*** Block opens ***

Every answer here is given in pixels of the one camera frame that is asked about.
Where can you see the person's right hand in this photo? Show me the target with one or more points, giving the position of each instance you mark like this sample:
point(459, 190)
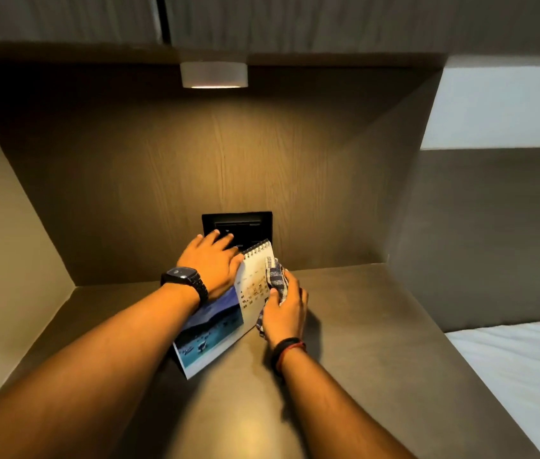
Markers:
point(285, 315)

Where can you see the person's left hand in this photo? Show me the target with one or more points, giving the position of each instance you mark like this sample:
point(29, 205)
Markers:
point(210, 267)

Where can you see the person's right thumb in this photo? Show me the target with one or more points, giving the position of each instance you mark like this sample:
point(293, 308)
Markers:
point(273, 297)

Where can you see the person's left middle finger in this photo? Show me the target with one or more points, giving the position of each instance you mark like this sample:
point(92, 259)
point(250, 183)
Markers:
point(213, 236)

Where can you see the person's left thumb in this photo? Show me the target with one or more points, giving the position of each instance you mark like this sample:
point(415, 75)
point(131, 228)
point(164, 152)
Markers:
point(236, 270)

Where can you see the checked cleaning cloth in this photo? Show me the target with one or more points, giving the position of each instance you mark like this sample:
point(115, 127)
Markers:
point(275, 281)

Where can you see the spiral desk calendar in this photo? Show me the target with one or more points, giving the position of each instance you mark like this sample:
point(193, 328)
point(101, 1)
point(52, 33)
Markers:
point(224, 313)

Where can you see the person's left forearm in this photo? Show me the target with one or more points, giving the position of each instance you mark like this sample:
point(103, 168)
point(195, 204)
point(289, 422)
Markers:
point(93, 372)

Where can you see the person's right forearm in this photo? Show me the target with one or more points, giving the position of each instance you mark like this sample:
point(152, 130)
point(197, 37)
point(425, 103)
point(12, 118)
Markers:
point(334, 406)

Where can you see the black wristwatch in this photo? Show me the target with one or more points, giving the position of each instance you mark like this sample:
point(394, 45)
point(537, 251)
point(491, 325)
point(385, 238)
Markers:
point(184, 277)

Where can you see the black and red wristbands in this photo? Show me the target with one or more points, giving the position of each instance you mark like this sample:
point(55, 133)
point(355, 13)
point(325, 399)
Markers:
point(287, 349)

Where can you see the grey overhead cabinet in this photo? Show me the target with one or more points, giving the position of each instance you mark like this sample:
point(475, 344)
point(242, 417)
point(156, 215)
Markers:
point(270, 23)

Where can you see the white bed sheet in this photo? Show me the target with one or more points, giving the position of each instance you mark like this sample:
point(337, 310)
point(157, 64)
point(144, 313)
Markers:
point(523, 377)

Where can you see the black wall socket panel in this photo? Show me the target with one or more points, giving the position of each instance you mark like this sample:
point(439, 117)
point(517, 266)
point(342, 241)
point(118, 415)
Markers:
point(246, 227)

*** Block closes ***

- Directions for this task:
The answer must be the whole listing, word for word, with no pictures in it. Please write it out.

- Response to the task:
Every answer here is given in pixels of the one camera frame that is asked about.
Where can you see the person's right hand in this photo? Show me the target with one or more points, giving the position of each instance you mark like this sample:
point(459, 190)
Markers:
point(285, 315)

Where can you see the person's left hand in this photo? Show me the target with one or more points, giving the position of each instance you mark like this sample:
point(29, 205)
Markers:
point(210, 267)

Where can you see the person's right thumb in this photo? Show me the target with one or more points, giving the position of each instance you mark like this sample:
point(293, 308)
Markers:
point(273, 297)

Where can you see the person's left middle finger in this photo? Show me the target with one or more points, giving the position of each instance you mark like this sample:
point(92, 259)
point(250, 183)
Markers:
point(213, 236)

Where can you see the person's left thumb in this photo? Show me the target with one or more points, giving the position of each instance you mark like this sample:
point(415, 75)
point(131, 228)
point(164, 152)
Markers:
point(236, 270)

Where can you see the checked cleaning cloth in this photo? Show me the target with one or more points, giving the position of each instance you mark like this sample:
point(115, 127)
Markers:
point(275, 281)

Where can you see the spiral desk calendar in this photo? Show me the target with one or more points, giving the position of each instance you mark like this sample:
point(193, 328)
point(101, 1)
point(52, 33)
Markers:
point(224, 313)

Where can you see the person's left forearm in this photo? Show me the target with one or more points, giving the position of each instance you mark like this sample:
point(103, 168)
point(195, 204)
point(289, 422)
Markers:
point(93, 372)

Where can you see the person's right forearm in this photo? Show me the target with one or more points, giving the position of each instance you mark like this sample:
point(152, 130)
point(197, 37)
point(425, 103)
point(12, 118)
Markers:
point(334, 406)

Where can you see the black wristwatch in this photo? Show me the target with one or more points, giving the position of each instance you mark like this sample:
point(394, 45)
point(537, 251)
point(491, 325)
point(385, 238)
Markers:
point(184, 277)

Where can you see the black and red wristbands in this photo? Show me the target with one or more points, giving the position of each instance you mark like this sample:
point(55, 133)
point(355, 13)
point(325, 399)
Markers:
point(287, 349)

Where can you see the grey overhead cabinet in this photo? Show me the target with one or more points, giving the position of each instance you mark like this sample:
point(475, 344)
point(242, 417)
point(156, 215)
Markers:
point(270, 23)

Where can you see the white bed sheet in this photo? Show me the target with one or more points, giving the position of each instance you mark like this sample:
point(337, 310)
point(157, 64)
point(144, 313)
Markers:
point(523, 377)

Where can you see the black wall socket panel in this photo? Show me the target with one or more points, giving the position of each instance you mark like this sample:
point(439, 117)
point(517, 266)
point(342, 241)
point(118, 415)
Markers:
point(246, 227)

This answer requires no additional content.